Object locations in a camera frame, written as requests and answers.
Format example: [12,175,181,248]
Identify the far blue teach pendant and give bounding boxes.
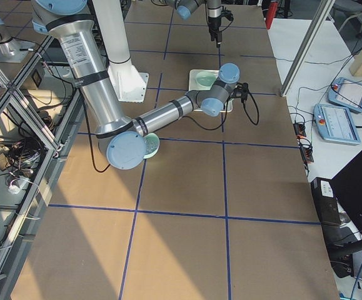
[328,77,362,113]

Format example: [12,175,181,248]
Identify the aluminium frame post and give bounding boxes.
[280,0,335,97]

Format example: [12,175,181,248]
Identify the cream bear tray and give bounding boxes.
[188,69,233,116]

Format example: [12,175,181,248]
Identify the near blue teach pendant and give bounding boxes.
[313,104,361,145]

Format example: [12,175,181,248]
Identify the blue teach pendant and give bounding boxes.
[313,104,361,145]
[328,77,362,113]

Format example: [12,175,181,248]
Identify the red fire extinguisher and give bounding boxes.
[265,0,278,30]

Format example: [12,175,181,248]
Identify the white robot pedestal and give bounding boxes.
[93,0,149,103]

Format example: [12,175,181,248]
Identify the green bowl with ice cubes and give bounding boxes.
[143,132,160,159]

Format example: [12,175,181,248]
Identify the black computer box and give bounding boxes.
[311,177,342,227]

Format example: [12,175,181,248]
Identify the orange black power strip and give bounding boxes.
[293,122,314,164]

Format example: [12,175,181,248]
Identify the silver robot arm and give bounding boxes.
[151,0,226,48]
[31,1,240,169]

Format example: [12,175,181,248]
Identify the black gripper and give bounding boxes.
[208,17,221,48]

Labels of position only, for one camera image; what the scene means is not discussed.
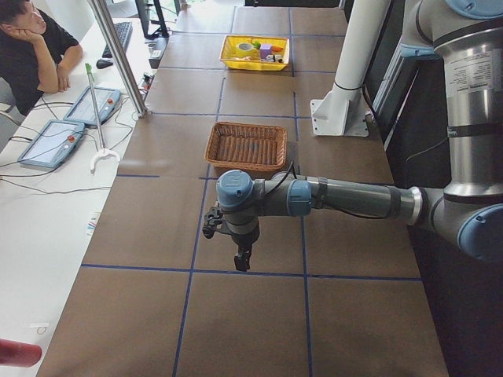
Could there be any yellow plastic basket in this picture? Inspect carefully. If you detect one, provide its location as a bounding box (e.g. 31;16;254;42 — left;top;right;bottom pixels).
219;35;290;71

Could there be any black computer mouse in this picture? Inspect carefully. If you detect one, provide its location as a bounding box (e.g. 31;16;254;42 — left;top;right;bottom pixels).
96;58;113;70

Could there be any black keyboard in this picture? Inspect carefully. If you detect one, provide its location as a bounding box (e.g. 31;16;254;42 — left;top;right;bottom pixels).
101;21;133;59

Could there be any reacher grabber stick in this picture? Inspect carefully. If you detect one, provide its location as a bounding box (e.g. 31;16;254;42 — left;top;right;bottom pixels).
85;63;120;174

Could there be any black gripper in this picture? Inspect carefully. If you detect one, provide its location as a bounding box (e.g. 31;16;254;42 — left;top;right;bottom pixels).
229;223;259;272

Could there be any teach pendant tablet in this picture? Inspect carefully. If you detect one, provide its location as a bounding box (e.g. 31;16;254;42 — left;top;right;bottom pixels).
63;86;121;127
17;120;86;168

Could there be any seated person black shirt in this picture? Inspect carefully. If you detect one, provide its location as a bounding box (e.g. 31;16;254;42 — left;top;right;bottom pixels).
1;0;83;115

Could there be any black monitor stand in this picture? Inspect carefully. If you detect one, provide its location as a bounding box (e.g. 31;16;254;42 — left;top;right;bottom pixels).
135;0;170;40

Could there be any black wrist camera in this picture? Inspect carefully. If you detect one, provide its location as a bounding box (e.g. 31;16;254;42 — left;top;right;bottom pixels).
202;206;223;239

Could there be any red cylinder object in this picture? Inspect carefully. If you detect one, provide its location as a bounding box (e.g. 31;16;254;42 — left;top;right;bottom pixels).
0;339;42;368

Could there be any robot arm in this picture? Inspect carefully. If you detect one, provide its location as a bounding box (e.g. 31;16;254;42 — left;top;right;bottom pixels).
202;1;502;271

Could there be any toy panda figure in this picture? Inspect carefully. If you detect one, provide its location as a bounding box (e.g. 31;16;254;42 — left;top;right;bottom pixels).
261;54;283;64

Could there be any brown wicker basket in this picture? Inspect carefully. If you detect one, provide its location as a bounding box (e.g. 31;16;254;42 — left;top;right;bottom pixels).
205;122;288;172

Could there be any near teach pendant tablet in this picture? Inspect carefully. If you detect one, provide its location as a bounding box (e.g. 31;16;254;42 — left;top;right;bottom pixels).
17;120;86;168

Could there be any far teach pendant tablet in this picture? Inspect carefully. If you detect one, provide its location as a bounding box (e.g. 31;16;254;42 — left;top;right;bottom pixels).
63;86;121;127

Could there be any yellow tape roll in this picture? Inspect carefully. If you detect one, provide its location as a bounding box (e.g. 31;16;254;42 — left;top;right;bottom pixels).
235;42;255;58

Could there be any purple foam cube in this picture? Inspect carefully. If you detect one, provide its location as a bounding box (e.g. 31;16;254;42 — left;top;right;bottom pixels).
259;43;272;60

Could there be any aluminium frame post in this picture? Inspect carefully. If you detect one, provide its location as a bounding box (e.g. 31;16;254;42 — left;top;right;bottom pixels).
88;0;148;119

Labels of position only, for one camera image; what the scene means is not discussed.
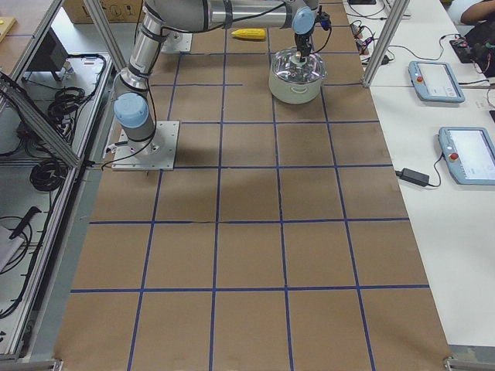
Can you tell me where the cardboard box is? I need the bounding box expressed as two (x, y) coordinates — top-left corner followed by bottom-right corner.
(63, 0), (143, 24)

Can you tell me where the blue teach pendant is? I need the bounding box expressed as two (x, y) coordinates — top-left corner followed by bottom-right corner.
(408, 61), (465, 104)
(439, 127), (494, 186)

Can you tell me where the yellow corn cob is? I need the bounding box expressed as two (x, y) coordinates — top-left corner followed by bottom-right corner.
(231, 28), (266, 42)

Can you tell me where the black power adapter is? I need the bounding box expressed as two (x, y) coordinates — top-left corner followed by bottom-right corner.
(395, 168), (429, 187)

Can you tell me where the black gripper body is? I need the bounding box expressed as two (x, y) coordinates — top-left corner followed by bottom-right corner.
(293, 11), (332, 49)

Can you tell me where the upper blue teach pendant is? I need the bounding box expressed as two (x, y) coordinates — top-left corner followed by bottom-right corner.
(408, 61), (465, 104)

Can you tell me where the glass pot lid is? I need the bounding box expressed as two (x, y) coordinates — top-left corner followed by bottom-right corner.
(271, 47), (326, 84)

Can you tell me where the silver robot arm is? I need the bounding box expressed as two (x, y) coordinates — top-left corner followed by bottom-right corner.
(113, 1), (332, 162)

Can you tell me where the pale green steel pot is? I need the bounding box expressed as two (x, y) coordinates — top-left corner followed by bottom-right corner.
(268, 67), (324, 104)

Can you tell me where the aluminium frame post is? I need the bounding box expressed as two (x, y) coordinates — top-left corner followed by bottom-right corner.
(362, 0), (409, 87)

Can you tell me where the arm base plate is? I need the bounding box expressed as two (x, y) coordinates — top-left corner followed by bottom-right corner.
(160, 32), (193, 54)
(111, 121), (179, 171)

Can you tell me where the lower blue teach pendant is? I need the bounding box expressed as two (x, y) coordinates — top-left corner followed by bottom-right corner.
(439, 127), (494, 186)

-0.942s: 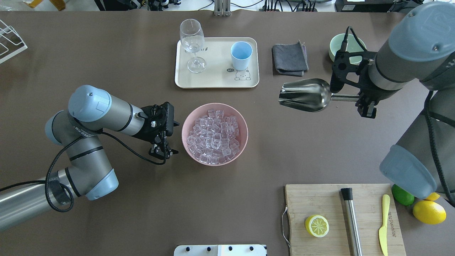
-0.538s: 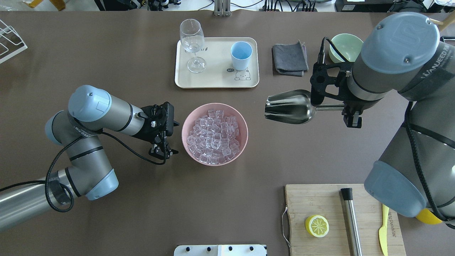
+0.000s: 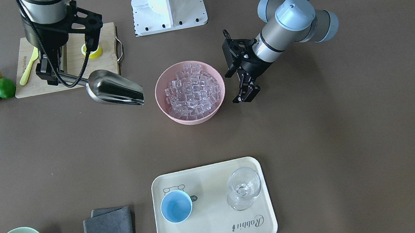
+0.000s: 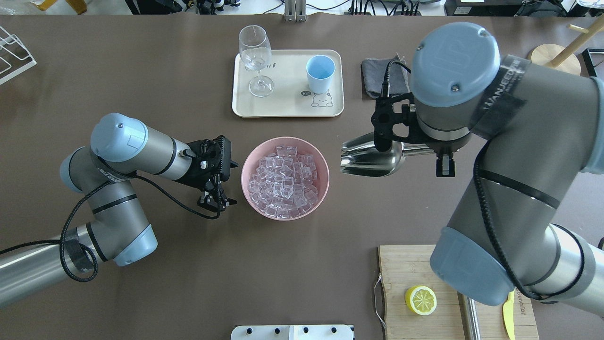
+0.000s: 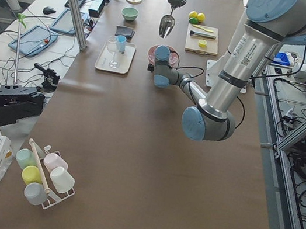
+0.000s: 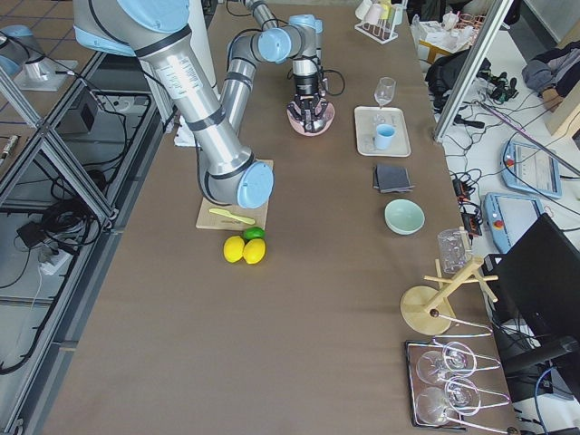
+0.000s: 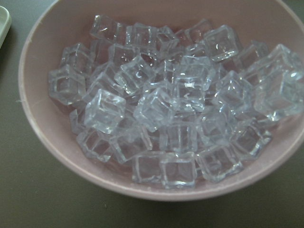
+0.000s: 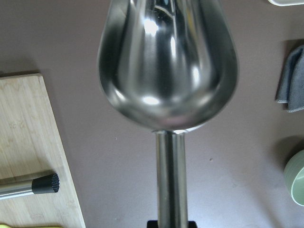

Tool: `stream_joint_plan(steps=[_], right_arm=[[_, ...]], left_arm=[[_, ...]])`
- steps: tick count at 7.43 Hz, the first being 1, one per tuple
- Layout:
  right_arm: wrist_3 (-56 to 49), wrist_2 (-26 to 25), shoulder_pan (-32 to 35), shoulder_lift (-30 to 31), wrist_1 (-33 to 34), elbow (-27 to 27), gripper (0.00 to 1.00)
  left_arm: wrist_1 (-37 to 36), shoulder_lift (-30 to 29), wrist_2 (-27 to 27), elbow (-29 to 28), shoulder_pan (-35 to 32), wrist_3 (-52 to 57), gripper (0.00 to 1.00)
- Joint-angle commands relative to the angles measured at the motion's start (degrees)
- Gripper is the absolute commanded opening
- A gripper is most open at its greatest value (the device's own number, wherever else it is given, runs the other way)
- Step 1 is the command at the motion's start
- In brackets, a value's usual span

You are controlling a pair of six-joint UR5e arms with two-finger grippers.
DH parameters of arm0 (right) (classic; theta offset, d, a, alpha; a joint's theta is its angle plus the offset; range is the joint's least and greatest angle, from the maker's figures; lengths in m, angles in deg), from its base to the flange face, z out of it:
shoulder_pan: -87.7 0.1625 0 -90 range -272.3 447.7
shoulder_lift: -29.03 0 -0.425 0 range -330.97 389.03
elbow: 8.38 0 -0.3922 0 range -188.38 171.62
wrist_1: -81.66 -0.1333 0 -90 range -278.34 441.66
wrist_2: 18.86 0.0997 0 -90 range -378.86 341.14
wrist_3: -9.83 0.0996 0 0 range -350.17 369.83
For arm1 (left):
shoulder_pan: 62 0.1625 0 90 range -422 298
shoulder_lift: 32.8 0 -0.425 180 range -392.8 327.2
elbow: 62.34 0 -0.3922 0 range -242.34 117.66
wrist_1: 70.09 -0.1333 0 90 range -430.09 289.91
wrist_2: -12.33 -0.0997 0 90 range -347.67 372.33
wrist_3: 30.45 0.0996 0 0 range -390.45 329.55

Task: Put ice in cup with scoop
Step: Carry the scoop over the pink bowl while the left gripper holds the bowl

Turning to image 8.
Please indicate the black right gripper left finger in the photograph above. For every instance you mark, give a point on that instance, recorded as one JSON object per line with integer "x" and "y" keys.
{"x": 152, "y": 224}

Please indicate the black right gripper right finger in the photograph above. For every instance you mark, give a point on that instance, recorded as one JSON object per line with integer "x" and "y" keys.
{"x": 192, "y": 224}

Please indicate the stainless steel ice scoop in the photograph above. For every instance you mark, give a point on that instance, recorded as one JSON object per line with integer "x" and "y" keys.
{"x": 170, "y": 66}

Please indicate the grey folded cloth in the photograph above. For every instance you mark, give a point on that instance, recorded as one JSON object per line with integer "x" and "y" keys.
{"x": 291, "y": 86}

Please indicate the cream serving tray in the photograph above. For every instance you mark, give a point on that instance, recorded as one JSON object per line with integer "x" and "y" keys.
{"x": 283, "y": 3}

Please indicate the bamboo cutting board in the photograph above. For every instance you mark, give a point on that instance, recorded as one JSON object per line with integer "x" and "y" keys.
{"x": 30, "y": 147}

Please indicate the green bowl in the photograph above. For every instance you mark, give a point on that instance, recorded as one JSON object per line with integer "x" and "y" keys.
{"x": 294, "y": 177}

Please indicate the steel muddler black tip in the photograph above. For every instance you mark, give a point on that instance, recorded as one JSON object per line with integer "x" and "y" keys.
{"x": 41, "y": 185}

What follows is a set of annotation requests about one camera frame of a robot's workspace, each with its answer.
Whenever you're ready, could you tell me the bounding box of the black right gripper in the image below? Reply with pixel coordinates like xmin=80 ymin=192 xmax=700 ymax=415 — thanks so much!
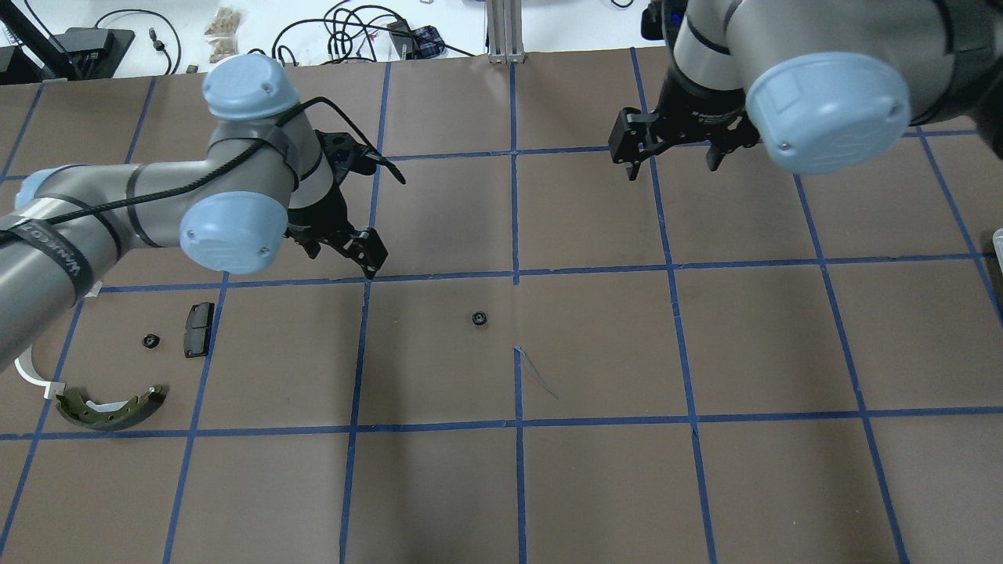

[What to work on]:
Within the material above, please work out how many lines contain the word "requests" and give that number by itself.

[Solution for this task]:
2